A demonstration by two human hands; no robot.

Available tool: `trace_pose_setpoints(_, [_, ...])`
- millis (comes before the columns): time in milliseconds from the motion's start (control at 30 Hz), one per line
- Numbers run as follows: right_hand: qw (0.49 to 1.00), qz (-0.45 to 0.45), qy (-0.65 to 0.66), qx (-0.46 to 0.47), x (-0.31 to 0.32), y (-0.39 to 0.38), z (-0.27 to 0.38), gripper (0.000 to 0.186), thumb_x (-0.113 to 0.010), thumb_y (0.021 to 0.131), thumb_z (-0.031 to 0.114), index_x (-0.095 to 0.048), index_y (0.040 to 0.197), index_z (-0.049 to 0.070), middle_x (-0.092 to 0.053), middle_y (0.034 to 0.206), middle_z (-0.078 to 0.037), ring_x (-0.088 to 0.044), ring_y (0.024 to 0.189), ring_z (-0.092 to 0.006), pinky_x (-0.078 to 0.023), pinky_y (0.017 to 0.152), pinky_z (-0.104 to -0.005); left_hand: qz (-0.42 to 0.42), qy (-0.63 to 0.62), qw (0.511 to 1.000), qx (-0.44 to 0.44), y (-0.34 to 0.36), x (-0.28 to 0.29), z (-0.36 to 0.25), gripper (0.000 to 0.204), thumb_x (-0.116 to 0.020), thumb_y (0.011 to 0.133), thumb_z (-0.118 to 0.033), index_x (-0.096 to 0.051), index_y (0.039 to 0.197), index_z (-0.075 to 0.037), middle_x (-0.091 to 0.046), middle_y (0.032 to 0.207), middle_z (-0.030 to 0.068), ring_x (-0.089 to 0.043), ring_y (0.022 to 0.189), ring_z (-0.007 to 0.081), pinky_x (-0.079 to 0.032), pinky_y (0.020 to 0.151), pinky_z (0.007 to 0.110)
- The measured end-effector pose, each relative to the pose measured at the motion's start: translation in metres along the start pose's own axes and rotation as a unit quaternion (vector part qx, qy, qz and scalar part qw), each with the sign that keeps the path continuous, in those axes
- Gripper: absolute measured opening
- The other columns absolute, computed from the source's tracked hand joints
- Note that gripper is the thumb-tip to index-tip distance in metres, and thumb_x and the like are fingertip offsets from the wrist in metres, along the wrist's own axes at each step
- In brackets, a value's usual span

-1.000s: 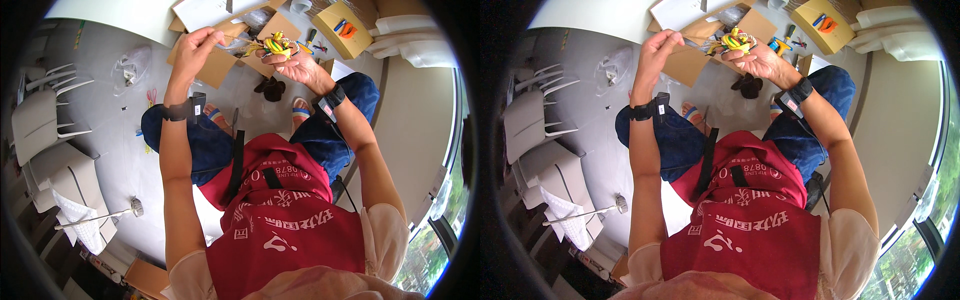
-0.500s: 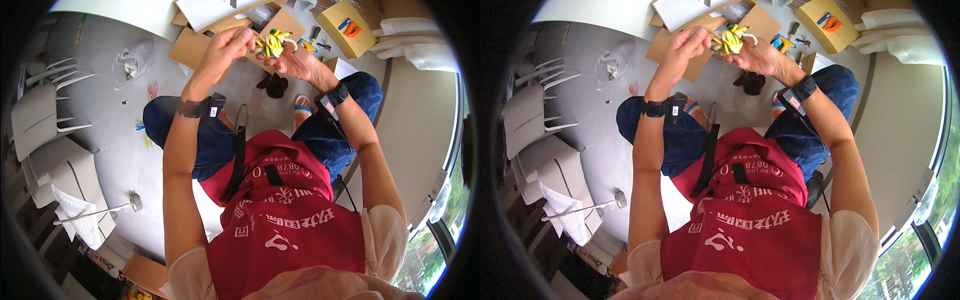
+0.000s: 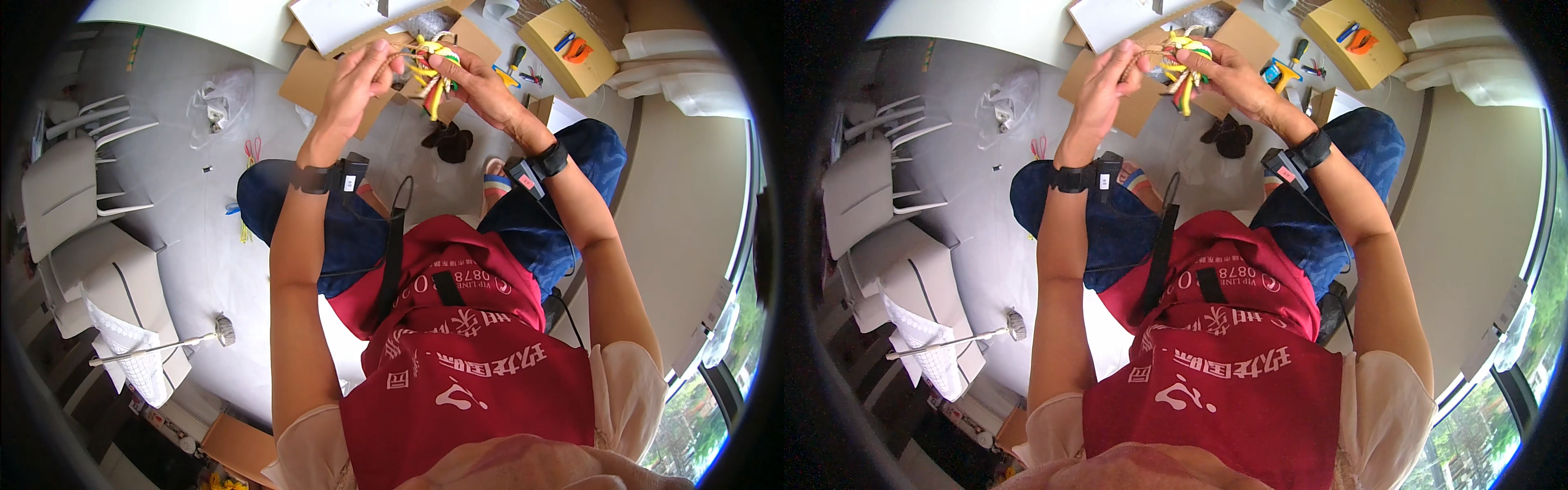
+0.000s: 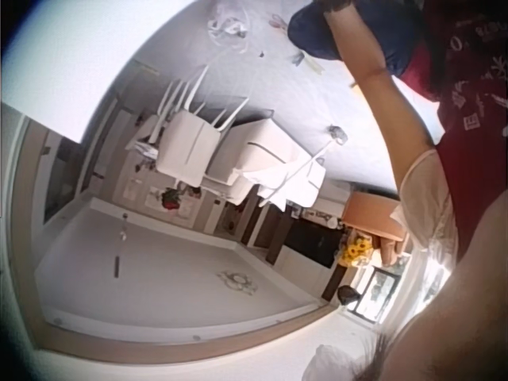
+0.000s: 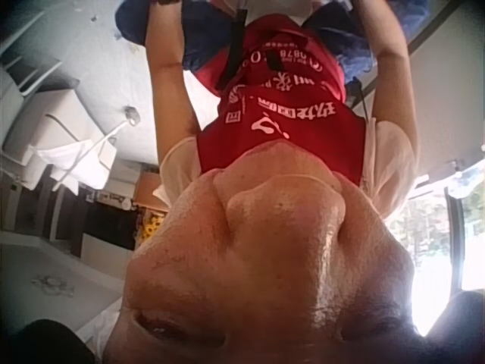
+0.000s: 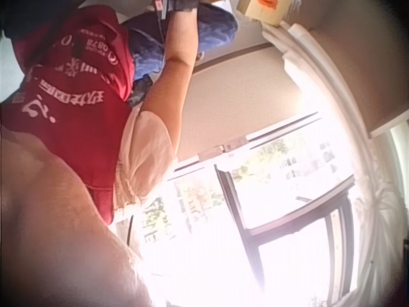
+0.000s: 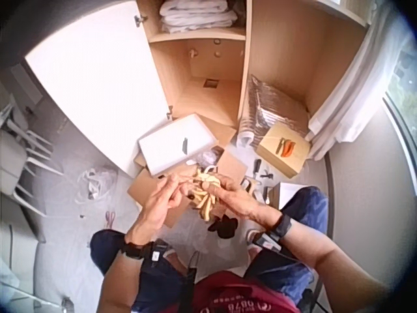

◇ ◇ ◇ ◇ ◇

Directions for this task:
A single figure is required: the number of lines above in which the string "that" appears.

Task result:
2